▶ [Work order]: Your task is to copy every line of the entries that contains "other".
*** Records to process Section Begins ***
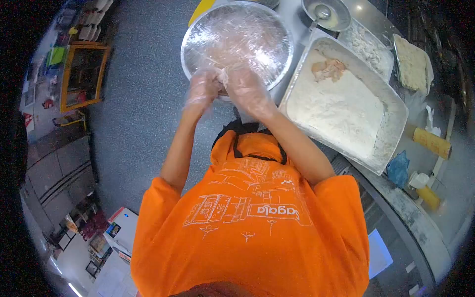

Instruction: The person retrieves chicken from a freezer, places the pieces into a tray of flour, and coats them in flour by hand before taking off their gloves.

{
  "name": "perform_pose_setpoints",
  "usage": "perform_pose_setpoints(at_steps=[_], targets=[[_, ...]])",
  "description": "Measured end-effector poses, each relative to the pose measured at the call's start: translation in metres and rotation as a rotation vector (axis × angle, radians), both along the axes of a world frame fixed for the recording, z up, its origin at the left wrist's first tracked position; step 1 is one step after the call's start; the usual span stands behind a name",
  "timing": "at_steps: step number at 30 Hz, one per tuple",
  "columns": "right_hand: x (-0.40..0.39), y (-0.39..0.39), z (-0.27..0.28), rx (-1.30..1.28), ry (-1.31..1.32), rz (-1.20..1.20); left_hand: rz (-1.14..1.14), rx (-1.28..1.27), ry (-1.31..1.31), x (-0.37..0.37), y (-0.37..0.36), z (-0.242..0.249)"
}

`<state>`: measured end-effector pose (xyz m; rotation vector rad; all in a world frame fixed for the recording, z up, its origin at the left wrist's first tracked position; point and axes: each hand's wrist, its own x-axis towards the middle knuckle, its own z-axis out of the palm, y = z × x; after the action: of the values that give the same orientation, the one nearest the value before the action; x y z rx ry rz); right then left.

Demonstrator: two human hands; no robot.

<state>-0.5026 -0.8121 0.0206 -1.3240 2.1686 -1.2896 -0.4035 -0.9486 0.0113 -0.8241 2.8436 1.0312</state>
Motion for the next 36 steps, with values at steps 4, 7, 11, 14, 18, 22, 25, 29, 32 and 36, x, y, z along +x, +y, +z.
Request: perform_pose_setpoints(at_steps=[4, 7, 11, 14, 18, 22, 25, 29, 32, 36], targets=[[0.018, -0.023, -0.024, 0.058, -0.068, -0.038, 0.012, 0.118, 0.076, 0.006, -0.024, -0.023], [0.023, -0.03, -0.029, 0.338, 0.086, -0.015, -0.098, 0.077, 0.136, 0.004, -0.03, -0.036], [0.027, -0.041, -0.02, 0.139, 0.032, -0.136, -0.113, 0.09, 0.17, -0.009, -0.029, -0.039], [0.024, -0.044, -0.018, 0.121, -0.085, -0.127, -0.226, -0.055, 0.25, -0.011, -0.033, -0.043], [0.019, -0.032, -0.026, 0.307, 0.257, -0.153, -0.159, 0.145, 0.269, 0.0, -0.032, -0.029], [0.021, -0.037, -0.02, 0.303, 0.14, -0.115, -0.28, 0.001, 0.267, -0.002, -0.033, -0.031], [0.024, -0.04, -0.01, 0.301, 0.018, -0.126, -0.326, -0.033, 0.171, -0.01, -0.033, -0.031], [0.023, -0.039, -0.028, 0.253, 0.009, -0.239, -0.53, -0.243, -0.021, -0.023, -0.036, -0.046], [0.028, -0.039, -0.014, 0.155, 0.047, -0.242, -0.488, -0.25, 0.161, -0.02, -0.036, -0.049], [0.02, -0.034, -0.051, 0.147, 0.087, -0.204, -0.343, -0.065, 0.183, -0.019, -0.034, -0.046]])
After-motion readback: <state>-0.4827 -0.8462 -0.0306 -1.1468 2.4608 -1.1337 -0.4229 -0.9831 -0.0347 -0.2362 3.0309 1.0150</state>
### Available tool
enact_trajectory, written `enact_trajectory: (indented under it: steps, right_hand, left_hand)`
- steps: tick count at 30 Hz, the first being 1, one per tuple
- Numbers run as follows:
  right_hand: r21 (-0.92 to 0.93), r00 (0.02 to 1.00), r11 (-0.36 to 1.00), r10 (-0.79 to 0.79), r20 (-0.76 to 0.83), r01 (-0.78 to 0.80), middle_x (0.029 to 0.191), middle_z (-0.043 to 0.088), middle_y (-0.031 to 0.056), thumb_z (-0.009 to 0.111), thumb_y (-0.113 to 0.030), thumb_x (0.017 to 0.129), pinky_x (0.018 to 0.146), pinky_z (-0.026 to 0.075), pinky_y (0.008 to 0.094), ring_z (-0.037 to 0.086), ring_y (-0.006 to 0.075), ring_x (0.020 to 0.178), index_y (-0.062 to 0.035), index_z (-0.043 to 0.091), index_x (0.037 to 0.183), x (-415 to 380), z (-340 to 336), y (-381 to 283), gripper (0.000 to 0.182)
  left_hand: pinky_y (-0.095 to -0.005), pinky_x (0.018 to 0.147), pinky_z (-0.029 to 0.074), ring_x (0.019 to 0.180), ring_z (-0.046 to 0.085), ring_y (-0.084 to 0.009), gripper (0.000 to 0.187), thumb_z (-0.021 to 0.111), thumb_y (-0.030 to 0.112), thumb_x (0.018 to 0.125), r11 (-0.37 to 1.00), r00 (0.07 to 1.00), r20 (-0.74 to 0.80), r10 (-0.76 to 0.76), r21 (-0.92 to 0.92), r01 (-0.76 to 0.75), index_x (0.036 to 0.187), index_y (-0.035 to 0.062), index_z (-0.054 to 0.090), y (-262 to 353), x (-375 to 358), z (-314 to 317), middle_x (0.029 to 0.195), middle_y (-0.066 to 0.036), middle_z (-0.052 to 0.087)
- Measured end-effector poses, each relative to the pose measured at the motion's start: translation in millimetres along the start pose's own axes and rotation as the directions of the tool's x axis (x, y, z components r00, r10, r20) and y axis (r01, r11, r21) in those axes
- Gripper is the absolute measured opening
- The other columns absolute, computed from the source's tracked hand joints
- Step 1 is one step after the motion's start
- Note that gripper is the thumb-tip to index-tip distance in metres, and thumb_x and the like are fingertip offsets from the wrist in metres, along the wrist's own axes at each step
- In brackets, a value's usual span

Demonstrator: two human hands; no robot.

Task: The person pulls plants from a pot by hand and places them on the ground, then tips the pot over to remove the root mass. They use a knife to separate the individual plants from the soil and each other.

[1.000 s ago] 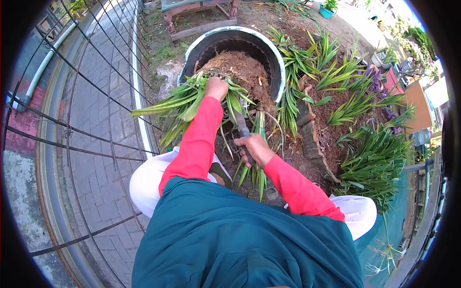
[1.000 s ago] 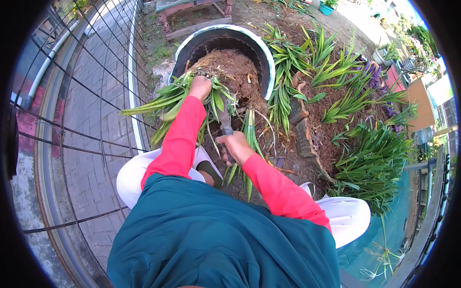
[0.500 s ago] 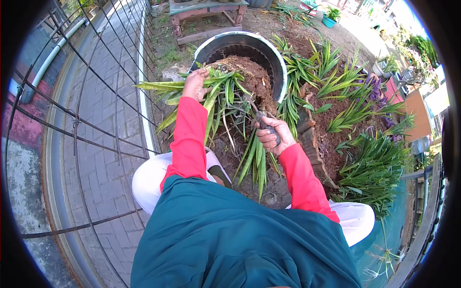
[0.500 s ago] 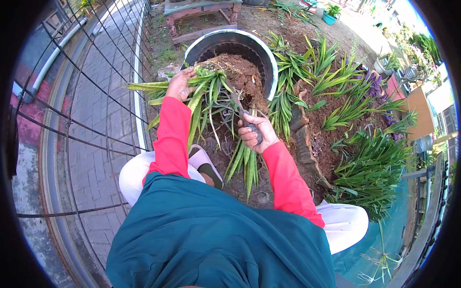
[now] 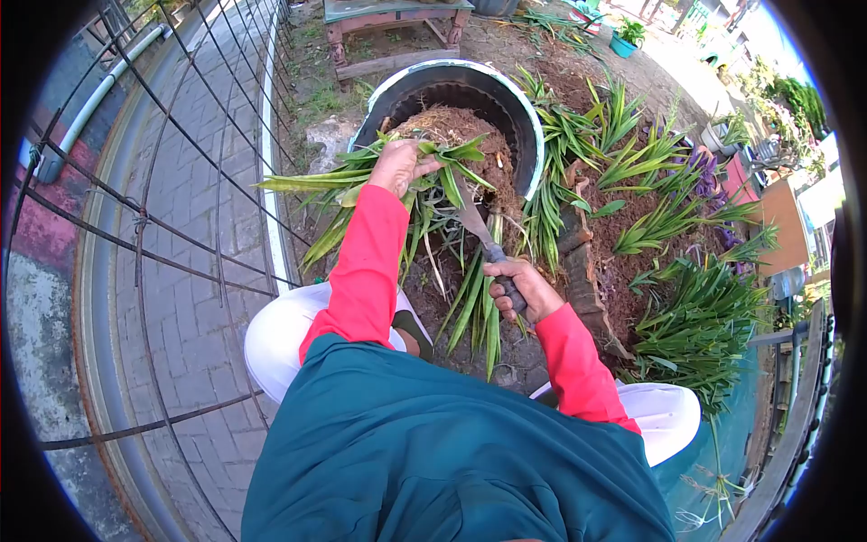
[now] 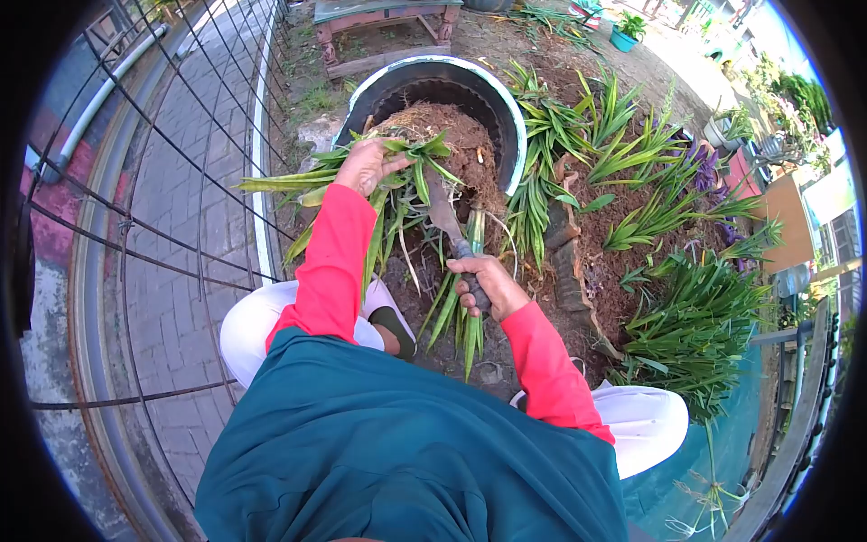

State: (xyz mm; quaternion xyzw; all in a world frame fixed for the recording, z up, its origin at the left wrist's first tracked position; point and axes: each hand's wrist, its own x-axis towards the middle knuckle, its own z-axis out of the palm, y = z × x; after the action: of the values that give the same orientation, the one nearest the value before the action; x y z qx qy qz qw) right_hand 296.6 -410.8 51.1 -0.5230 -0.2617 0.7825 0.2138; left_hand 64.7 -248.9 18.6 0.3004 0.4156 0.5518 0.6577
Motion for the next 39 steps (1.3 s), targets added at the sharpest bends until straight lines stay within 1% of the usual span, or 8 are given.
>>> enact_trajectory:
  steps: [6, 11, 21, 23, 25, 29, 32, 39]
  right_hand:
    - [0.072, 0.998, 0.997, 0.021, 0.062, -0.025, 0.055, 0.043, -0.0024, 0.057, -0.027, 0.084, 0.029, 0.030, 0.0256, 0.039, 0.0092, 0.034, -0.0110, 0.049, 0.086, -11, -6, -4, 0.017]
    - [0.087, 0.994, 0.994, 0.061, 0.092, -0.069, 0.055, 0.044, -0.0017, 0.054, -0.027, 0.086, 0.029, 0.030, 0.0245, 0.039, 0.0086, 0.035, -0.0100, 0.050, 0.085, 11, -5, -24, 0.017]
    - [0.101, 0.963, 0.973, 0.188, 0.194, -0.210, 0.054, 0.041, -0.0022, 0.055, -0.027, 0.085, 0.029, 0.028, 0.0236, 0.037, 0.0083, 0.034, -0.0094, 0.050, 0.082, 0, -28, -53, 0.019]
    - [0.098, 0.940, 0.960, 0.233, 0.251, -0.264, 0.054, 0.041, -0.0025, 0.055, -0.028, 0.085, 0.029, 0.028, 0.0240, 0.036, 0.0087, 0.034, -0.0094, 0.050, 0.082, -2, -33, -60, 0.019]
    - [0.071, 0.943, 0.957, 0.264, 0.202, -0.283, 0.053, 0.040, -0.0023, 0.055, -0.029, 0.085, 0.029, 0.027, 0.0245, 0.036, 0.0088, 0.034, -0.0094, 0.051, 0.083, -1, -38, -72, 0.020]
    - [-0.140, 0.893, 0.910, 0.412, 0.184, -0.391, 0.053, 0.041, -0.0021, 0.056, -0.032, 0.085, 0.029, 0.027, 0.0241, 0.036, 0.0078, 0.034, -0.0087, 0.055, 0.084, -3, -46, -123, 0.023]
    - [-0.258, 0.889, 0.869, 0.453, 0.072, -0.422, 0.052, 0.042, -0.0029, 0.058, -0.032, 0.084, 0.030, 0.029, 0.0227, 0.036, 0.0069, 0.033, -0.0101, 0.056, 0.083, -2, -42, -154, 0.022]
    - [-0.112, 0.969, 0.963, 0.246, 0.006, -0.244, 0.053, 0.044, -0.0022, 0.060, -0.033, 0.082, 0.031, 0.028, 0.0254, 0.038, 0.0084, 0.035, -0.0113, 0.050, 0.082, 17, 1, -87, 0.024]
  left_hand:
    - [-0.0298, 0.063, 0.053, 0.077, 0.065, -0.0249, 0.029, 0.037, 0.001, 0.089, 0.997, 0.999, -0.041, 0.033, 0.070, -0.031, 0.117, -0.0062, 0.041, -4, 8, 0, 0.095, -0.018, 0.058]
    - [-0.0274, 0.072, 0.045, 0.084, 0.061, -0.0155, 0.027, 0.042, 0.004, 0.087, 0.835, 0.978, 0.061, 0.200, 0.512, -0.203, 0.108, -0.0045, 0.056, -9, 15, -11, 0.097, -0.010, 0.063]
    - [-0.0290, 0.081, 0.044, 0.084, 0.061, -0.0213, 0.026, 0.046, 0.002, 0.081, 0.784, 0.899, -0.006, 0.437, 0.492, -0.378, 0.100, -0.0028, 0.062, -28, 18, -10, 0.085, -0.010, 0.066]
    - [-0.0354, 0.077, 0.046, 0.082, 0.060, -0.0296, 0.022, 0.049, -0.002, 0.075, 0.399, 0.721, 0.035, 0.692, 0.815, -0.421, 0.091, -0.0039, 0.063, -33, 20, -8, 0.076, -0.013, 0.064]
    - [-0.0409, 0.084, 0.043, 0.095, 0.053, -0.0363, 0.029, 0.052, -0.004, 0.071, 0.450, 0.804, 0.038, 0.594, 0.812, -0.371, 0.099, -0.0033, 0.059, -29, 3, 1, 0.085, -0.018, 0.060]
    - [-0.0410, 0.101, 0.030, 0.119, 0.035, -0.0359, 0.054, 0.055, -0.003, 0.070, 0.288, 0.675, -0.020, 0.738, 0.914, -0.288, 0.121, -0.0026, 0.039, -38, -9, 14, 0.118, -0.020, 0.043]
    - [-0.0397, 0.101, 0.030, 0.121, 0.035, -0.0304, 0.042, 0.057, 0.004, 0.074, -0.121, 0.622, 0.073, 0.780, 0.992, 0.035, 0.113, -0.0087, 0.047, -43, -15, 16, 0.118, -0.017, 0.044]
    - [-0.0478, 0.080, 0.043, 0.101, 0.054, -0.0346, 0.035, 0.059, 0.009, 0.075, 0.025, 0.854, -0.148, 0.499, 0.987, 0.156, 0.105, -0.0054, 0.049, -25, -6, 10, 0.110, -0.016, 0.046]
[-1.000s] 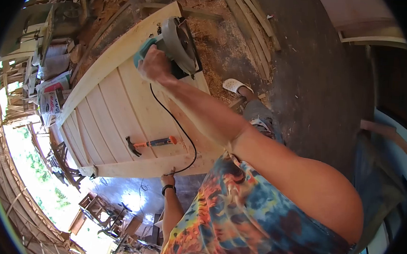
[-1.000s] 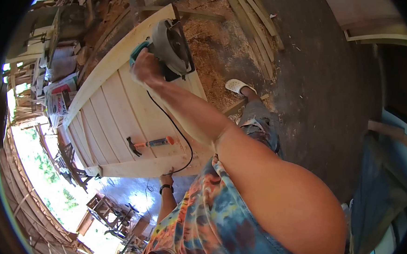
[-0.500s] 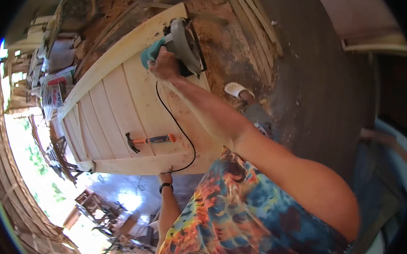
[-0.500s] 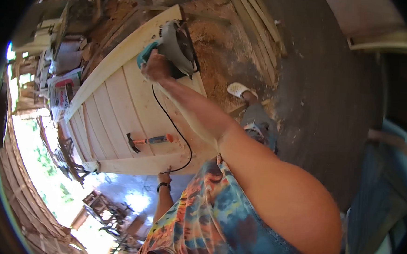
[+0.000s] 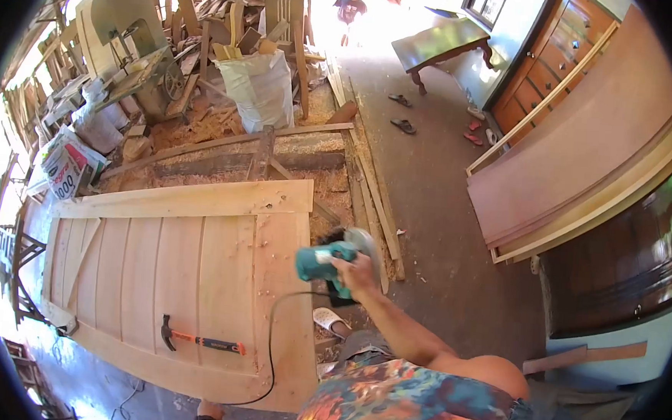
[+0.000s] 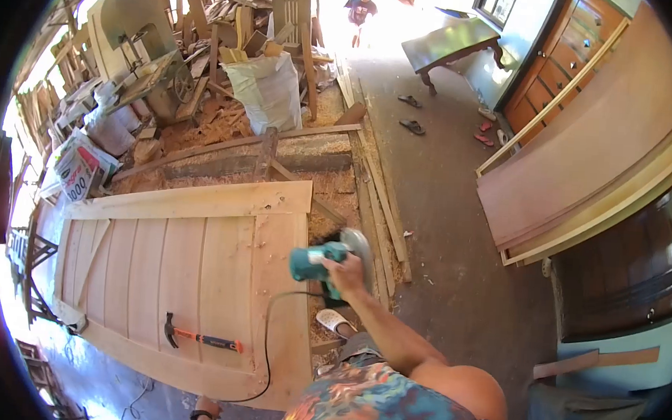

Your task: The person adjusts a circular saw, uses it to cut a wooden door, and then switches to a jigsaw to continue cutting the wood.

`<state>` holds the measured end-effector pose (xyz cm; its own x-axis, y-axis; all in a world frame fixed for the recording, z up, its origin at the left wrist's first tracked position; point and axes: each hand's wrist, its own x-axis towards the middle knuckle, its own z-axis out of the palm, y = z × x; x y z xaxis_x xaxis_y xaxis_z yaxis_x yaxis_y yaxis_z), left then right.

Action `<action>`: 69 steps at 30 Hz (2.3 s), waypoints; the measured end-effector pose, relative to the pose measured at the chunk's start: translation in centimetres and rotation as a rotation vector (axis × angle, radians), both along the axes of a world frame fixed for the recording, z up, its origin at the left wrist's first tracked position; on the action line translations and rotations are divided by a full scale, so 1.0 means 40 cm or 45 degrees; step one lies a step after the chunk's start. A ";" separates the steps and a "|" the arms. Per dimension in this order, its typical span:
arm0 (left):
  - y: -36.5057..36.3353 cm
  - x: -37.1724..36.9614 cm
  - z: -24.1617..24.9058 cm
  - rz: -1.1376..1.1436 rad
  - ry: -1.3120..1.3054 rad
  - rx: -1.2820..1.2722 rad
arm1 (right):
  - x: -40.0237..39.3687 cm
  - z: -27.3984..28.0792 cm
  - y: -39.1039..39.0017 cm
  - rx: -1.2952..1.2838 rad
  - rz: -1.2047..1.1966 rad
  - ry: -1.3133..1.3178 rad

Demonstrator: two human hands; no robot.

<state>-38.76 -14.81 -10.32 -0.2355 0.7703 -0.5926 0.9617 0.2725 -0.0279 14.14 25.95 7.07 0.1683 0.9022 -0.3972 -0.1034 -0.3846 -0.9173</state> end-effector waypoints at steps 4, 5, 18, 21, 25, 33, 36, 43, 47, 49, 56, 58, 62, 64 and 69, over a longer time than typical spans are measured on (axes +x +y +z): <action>0.185 0.186 0.150 0.554 -0.063 0.182 | 0.119 0.009 -0.057 -0.130 -0.032 -0.226; 0.209 0.246 0.125 0.549 -0.199 0.600 | 0.145 0.005 -0.065 -0.213 -0.044 -0.339; 0.987 0.869 0.033 -0.663 -0.676 0.745 | 0.333 -0.100 -0.031 -0.319 -0.223 -0.213; 1.099 0.860 0.076 -0.794 -0.698 0.705 | 0.345 -0.121 -0.017 -0.296 -0.128 -0.364; 1.239 0.842 0.103 -0.916 -0.611 0.657 | 0.314 0.024 0.012 -0.412 -0.088 -0.143; 1.346 0.509 0.222 0.456 0.434 0.191 | 0.280 -0.013 0.035 -0.397 -0.111 -0.067; 1.294 0.261 0.024 0.902 0.350 0.898 | 0.247 0.032 0.058 -0.381 -0.152 -0.072; 1.137 -0.027 0.013 0.900 0.371 0.660 | 0.124 0.102 0.064 -0.217 -0.108 0.032; 1.107 -0.029 -0.055 0.990 0.336 0.776 | 0.002 0.138 0.099 -0.087 -0.125 0.057; 1.056 -0.244 -0.397 0.852 0.468 0.858 | -0.065 0.128 0.118 -0.036 -0.131 0.019; 1.070 -0.099 -0.228 0.688 0.595 1.015 | -0.267 0.079 0.148 0.048 -0.070 -0.097; 1.092 -0.013 -0.118 0.621 0.958 1.211 | -0.300 0.073 0.143 -0.009 -0.055 -0.101; 1.098 0.026 -0.024 0.800 0.573 0.955 | -0.333 0.039 0.128 0.007 0.077 -0.199; 1.103 0.040 0.020 1.004 0.173 0.648 | -0.345 0.055 0.133 -0.039 0.094 -0.212; 1.098 0.029 -0.013 0.986 0.393 0.837 | -0.368 0.070 0.153 -0.106 0.070 -0.105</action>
<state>-37.60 29.10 -10.86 -0.8684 0.4929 0.0550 0.4956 0.8581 0.1345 -0.59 32.07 9.87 0.1543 0.8754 -0.4581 -0.0055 -0.4629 -0.8864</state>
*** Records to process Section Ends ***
▶ [Response]:
- The other columns absolute, computed from the source's tracked hand joints
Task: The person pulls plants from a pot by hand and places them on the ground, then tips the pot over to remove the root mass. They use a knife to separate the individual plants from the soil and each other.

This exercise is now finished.